Prostitusi sangat identik dengan peredaran narkoba dan penyebaran penyakit kelamin, seperti HIV dan AIDS acquired immune deficiency syndrome. Keadaan ini sangat berbahaya dan dapat menghancurkan generasi muda bangsa ini termasuk di Kota Pekanbaru, jika keadaan ini terus dibiarkan tanpa ada upaya penyelesaian yang tepat. Data dari tahun ke tahun menunjukkan bahwa di Kota Pekanbaru telah terjadi peningkatan kasus HIVAIDS. Data awal tahun 2015 menunjukkan 717 kasus HIV dan mengakibatkan meninggal 10 orang. Data AIDS 674 kasus dan meninggal 158 orang. Adapun perbandingan persentase berdasarkan jenis kelamin perempuan dan laki-laki pengidap penyakit tersebut 55 banding 45 persen.
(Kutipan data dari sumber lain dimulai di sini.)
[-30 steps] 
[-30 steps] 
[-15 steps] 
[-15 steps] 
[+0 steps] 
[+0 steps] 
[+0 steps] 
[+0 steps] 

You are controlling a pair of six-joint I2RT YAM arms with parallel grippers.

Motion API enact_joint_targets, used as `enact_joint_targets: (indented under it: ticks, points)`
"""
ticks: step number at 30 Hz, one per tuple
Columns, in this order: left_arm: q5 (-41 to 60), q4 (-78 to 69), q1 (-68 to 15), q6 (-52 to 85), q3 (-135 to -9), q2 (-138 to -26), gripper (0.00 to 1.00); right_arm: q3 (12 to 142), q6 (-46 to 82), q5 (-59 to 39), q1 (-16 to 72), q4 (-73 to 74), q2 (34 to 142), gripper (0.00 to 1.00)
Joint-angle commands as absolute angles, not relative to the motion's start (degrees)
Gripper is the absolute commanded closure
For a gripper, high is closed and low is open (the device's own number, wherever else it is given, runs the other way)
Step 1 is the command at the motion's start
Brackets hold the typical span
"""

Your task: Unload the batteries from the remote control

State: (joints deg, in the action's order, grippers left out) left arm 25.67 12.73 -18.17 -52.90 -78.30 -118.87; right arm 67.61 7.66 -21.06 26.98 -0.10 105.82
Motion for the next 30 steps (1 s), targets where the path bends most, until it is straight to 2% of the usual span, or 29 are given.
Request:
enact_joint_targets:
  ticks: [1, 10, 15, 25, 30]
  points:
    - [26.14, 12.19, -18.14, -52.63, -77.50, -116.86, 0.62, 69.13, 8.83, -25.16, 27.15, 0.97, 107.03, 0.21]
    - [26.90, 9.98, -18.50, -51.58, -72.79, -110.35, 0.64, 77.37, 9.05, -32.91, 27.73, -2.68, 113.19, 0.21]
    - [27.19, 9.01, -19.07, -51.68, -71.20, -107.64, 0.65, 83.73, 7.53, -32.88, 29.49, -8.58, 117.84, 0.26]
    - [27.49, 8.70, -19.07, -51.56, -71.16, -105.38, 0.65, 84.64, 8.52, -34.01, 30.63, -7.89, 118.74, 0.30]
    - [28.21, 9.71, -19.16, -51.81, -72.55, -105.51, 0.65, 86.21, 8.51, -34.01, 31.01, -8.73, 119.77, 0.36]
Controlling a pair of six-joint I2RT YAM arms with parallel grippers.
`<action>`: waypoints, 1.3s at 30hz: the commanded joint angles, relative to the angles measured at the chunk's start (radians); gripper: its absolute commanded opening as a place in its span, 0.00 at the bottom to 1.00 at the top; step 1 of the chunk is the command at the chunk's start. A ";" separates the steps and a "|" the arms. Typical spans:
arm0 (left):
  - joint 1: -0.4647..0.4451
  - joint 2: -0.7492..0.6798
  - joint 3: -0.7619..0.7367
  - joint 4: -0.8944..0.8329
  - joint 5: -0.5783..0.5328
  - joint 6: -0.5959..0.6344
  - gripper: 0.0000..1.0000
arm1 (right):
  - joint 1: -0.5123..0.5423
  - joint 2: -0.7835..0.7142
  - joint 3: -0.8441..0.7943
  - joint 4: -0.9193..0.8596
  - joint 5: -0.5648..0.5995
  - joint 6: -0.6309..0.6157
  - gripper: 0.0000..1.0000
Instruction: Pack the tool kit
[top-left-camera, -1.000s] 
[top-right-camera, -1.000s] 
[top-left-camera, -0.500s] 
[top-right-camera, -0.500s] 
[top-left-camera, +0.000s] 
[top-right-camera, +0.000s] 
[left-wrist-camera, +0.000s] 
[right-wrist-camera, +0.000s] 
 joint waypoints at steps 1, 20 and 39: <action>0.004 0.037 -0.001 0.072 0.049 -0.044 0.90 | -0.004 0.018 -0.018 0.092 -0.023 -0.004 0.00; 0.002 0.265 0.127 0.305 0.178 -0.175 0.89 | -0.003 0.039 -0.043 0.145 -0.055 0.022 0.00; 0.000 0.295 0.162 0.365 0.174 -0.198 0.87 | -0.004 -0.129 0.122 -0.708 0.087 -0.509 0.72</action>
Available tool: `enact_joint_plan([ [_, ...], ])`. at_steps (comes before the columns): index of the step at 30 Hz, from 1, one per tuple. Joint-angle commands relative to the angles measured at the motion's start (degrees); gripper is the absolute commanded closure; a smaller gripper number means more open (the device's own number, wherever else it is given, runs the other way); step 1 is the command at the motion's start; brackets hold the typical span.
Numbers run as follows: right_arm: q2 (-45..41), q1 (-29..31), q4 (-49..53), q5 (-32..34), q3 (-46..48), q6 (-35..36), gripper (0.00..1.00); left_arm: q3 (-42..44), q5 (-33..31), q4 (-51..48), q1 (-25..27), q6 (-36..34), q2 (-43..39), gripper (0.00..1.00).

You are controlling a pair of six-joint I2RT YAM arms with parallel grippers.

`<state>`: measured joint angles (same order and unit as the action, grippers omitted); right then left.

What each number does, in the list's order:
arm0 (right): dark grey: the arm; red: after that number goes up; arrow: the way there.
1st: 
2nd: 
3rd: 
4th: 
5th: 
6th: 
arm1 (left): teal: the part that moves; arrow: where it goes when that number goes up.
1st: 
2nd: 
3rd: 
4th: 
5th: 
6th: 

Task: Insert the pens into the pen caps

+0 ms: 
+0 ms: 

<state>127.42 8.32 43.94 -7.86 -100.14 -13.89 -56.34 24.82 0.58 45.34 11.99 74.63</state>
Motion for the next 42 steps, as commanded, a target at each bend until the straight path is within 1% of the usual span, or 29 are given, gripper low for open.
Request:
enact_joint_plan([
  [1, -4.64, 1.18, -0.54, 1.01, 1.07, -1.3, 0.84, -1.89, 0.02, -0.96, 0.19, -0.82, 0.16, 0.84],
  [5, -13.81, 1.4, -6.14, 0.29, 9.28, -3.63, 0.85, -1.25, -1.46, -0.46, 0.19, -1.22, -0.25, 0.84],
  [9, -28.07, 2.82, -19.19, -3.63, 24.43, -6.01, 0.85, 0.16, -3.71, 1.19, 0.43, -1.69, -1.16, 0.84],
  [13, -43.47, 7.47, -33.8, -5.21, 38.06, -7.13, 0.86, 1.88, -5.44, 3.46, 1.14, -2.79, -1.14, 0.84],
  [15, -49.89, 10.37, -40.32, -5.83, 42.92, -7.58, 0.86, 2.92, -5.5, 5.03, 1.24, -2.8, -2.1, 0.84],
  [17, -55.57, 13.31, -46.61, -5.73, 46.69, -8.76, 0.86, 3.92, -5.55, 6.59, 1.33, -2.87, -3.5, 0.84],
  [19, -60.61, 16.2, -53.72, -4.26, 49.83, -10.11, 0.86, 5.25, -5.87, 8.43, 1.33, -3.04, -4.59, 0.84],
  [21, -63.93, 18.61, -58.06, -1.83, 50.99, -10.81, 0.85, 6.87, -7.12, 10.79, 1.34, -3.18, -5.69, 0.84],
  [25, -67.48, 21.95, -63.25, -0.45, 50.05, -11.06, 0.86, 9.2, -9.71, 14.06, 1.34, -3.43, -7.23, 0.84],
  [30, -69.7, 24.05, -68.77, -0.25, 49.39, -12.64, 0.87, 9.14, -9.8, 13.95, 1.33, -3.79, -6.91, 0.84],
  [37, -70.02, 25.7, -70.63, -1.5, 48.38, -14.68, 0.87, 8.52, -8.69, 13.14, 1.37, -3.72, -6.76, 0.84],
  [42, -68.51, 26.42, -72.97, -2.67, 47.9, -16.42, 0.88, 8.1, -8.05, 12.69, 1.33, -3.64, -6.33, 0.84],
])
Selain itu, berkembangnya kasus-kasus dan semakin pesatnya jumlah WTS ini akan berkaitan langsung dengan kesehatan mental masyarakat serta sebagai akumulasi dari berbagai masalah sosial dan kepribadian. Selain masalah HIVAIDS, penyebaran lokalisasi juga berpengaruh terhadap psikologi warga sekitar. Anak-anak dan remaja adalah golongan yang rentan terkena imbas keberadaan lokalisasi prostitusi tersebut. Kehidupan sosial keagamaan menjadi makin memudar, sehingga usaha pemerintah kota untuk menjadi Pekanbaru menjadi kota yang madani akan sulit terwujud dengan alasan kasus praktik prostitusi yang menyebar di berbagai sudut kota tersebut. Ranjabar 2015 memprediksi bahwa tidak ada seorang pun yang akan menyatakan bahwa manusia tidak terpengaruh oleh lingkungan hidup. Perubahan dalam lingkungan hidup akan berakibat pada perubahan masyarakat sekitarnya. Demikian juga dengan munculnya lokalisasi baru di pemukiman warga, maka dampak sosialnya akan lebih besar. Memang, aspek norma lebih lambat perubahannya dari pada aspek materil, tetapi sekali terjadi perubahan pada aspek norma dalam masyarakat maka perubahan sosial yang diakibatkannya akan lebih besar dan luas Kasnawi dan Asang, 2014.